People please think it over in regards to:
-What is the purpose of this forum?
-Are we using this forum for HR discussions or what?
Trivia is fun to exchange but use the appropriate forums or personal mail ids for it.
I leave it upto the moderator to make a call on this, but to move to the next stage in Cite HR all of us need to show a level of maturity in the quality of posting we make here.

From Australia, Melbourne

Thanks everybody for sharing your views and thoughts.

The purpose to start this discussion is not to belittle anybody but to standardize the "Role of HR" and identify perquisites required to work in this profession.

We are living in the era of certifications and standardization of processes and procedures to fulfill the expectations of our customers and clients. Having CMM Levels, Six Sigma, PCMM, COPC etc is a must. So, it is just obvious to have similar standards in HR as well.

I have seen people working as Recruitment Managers, who are not able to explain the Business of their company, even the job profile to a consultant.

I have seen Training Managers, for whom training is nothing more than grouping certain number of people and showing them a nice presentation, without even making an attempt to identify the impact to that training.

I think, in India...time is right and ripe enough to Standardized the role of HR and let HR Professionals go for Certification.

Kindly share your views.


Sanjeev Sharma

From India, Mumbai


I do want to understand at first whether HR is about wellbeing of Human or for the person who takes it as a profession. If the first is true then first thing is we need a human face. If rest all is trues I will accept that MBA's ........ are required to become a HR.

This not the first article which I find where some one is expressing their regrest about the Non MBA's in HR profession. I would like to tell this people that there are lot of Top HR professionals who are basically graduates with 15 and 20+ years of experience in multiple functions.

To through a light on the subject Mr. Mohandass Pai who was a CFO with Infosys has taken over the HR department. I would like to know your comment on this. This is one case I have seen atleast few dozens like this.

We at Chennai networked though cite hr and we are happy to share with you that we have learned a lot and every one in the network are trying to help each other rather than pulling the legs. We want this to spread out as in Delhi and other places also.

I would recomend the moderator to warn the people who place such hurting comments.

Lets make this as a place to learn and not for display of EGO please.

Thanks and regards


From India, Coimbatore

Vijay...I don't know what you are referring to. If discussing about "Professional Approach"...if incresaing the level of thinking is EGO...then yes it is.
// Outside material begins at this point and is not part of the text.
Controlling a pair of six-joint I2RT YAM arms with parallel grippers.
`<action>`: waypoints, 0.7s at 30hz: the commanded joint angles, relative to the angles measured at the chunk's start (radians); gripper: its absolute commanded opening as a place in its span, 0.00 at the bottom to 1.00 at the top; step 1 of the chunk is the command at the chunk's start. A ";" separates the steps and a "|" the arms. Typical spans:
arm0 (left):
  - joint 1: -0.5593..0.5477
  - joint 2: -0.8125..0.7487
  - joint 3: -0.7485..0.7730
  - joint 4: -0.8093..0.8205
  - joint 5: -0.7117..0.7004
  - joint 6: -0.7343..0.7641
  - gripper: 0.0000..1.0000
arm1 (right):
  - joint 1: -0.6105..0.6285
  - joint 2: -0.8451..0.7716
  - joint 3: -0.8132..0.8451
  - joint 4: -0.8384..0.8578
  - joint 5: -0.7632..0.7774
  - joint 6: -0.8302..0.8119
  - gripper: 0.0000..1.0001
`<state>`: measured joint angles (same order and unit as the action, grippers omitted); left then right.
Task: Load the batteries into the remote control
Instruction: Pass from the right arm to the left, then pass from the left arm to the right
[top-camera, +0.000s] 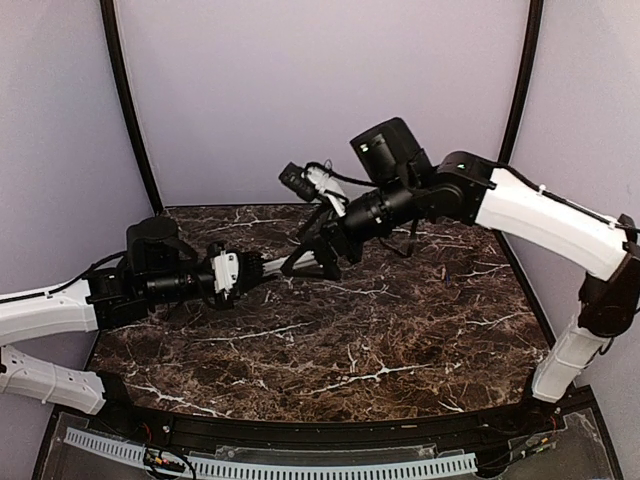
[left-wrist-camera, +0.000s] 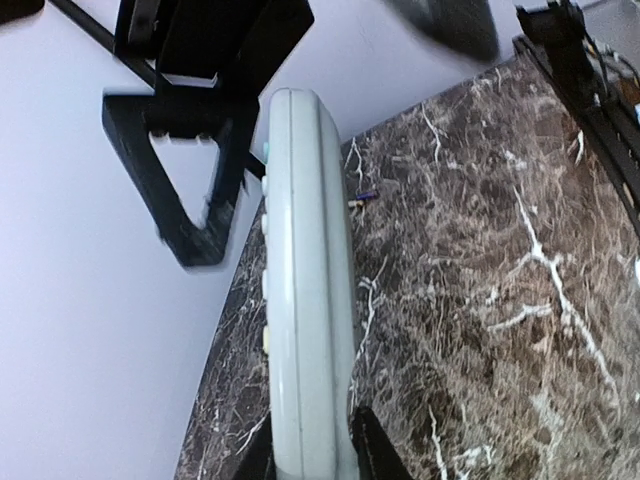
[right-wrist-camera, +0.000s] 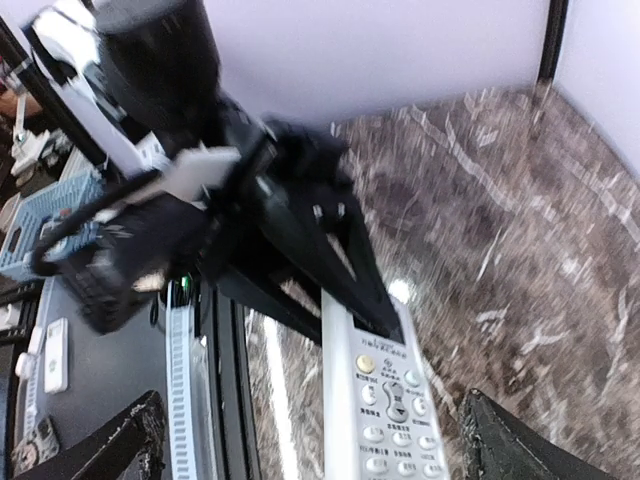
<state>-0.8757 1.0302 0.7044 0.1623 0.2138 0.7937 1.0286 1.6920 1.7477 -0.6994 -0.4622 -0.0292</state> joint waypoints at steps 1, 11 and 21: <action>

There is no EGO involved in this posting and discussion points. It is just a difference of opinion and perception.
Kindly highlight those sentences or phrases, which you think shows the EGO.
Sanjeev Sharma

From India, Mumbai

Hi Vijay and everyone,

I think I agree with Sanjeev in what he is saying - in today's world certifications and theoretical knowledge of things is extremely necessary if you want to provide quality service to your clients. I don't think Sanjeev brought it up as an "ego" issue. He is right in saying that certifications will only help HR professionals improve in what they are doing.

For example I also worked as a recruiter for some time - although I didn't have any HR certification my knowledge of IT was handy in helping choose the right people for the final interview with our big-boss. Of course if someone had asked me to design the compensation & benefit's policy I would've had a really hard time - it doesn't mean I am incapable of doing it - it just means I'm not equipped with the knowledge necessary to do the job well. So yes, I agree with Sanjeev that every HR professional should be looking to improve their knowledge through such courses - it'll help them grow in their profession.